■ **About this exercise**:
Give again, unaltered, the lines of the listing below that run from the line having "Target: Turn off" through the line having "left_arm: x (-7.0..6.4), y".

───

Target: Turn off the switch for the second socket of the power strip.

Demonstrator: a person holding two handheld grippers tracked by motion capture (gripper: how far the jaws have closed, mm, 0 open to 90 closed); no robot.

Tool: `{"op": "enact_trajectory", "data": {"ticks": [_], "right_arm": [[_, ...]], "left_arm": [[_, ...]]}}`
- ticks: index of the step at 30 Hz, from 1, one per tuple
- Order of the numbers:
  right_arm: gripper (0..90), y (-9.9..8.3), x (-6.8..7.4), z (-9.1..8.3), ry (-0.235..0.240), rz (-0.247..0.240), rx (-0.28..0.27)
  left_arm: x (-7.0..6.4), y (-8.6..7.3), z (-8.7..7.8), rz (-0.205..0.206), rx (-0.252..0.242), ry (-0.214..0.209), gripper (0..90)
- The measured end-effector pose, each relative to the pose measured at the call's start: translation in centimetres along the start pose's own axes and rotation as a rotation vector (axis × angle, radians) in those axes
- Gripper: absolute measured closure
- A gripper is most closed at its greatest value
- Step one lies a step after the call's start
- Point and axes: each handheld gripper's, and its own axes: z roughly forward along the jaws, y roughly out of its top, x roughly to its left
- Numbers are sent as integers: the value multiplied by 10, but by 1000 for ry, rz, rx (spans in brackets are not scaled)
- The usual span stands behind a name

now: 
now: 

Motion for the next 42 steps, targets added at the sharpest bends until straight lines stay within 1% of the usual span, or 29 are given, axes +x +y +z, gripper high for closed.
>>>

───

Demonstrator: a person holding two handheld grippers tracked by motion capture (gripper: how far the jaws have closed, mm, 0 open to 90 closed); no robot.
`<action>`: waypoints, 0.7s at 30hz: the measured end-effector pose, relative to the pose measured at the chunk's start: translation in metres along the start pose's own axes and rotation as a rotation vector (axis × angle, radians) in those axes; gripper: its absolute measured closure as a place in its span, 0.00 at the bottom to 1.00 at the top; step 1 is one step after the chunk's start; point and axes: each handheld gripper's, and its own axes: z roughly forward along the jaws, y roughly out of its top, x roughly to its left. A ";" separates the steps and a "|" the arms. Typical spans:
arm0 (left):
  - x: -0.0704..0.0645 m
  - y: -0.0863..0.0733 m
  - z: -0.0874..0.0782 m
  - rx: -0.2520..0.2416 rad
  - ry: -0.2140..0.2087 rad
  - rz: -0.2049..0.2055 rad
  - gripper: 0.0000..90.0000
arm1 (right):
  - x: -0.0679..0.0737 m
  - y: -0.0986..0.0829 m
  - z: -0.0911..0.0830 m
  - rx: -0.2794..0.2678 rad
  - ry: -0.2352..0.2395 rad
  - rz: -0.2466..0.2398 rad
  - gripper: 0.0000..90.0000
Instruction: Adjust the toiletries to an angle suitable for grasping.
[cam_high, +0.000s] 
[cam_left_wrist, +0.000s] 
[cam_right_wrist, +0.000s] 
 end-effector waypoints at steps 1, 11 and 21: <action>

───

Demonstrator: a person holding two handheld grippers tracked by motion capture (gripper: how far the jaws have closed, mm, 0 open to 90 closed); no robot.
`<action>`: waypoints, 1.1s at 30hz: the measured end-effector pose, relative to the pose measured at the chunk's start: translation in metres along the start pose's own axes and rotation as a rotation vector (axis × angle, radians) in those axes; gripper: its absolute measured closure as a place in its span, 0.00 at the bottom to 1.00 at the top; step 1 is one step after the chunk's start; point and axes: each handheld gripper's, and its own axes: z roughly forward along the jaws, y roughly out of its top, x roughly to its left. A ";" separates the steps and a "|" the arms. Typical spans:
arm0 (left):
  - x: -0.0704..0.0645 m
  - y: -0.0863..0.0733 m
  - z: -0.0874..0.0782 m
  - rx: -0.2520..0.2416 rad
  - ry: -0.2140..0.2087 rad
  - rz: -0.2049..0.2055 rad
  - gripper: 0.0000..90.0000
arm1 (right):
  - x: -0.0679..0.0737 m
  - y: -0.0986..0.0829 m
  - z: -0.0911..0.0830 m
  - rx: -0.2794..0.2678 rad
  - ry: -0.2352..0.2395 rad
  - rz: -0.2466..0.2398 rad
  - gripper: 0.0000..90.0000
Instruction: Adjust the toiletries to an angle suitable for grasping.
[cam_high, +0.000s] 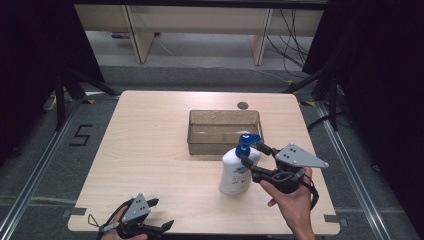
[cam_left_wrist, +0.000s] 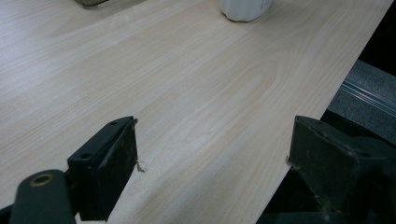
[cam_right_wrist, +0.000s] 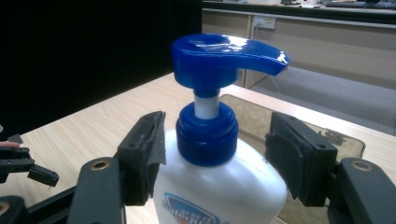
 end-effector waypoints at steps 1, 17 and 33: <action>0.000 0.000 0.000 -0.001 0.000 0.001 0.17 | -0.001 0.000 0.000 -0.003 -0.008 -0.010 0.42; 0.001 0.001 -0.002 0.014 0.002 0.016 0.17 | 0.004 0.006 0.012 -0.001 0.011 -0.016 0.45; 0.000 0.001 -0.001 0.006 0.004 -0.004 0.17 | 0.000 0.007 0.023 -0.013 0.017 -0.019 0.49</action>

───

■ **Answer section**:
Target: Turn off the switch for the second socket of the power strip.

Demonstrator: a person holding two handheld grippers tracked by motion capture (gripper: how far the jaws have closed, mm, 0 open to 90 closed); no robot.

Tool: `{"op": "enact_trajectory", "data": {"ticks": [_], "right_arm": [[_, ...]], "left_arm": [[_, ...]]}}`
- ticks: index of the step at 30 Hz, from 1, one per tuple
- Order of the numbers:
  right_arm: gripper (0..90), y (-9.9..8.3), x (-6.8..7.4), z (-9.1..8.3), ry (-0.235..0.240), rz (-0.247..0.240), rx (-0.28..0.27)
  left_arm: x (-7.0..6.4), y (-8.6..7.3), z (-8.7..7.8), rz (-0.205..0.206), rx (-0.252..0.242), ry (-0.214..0.209), gripper (0..90)

Nothing more belongs to the answer.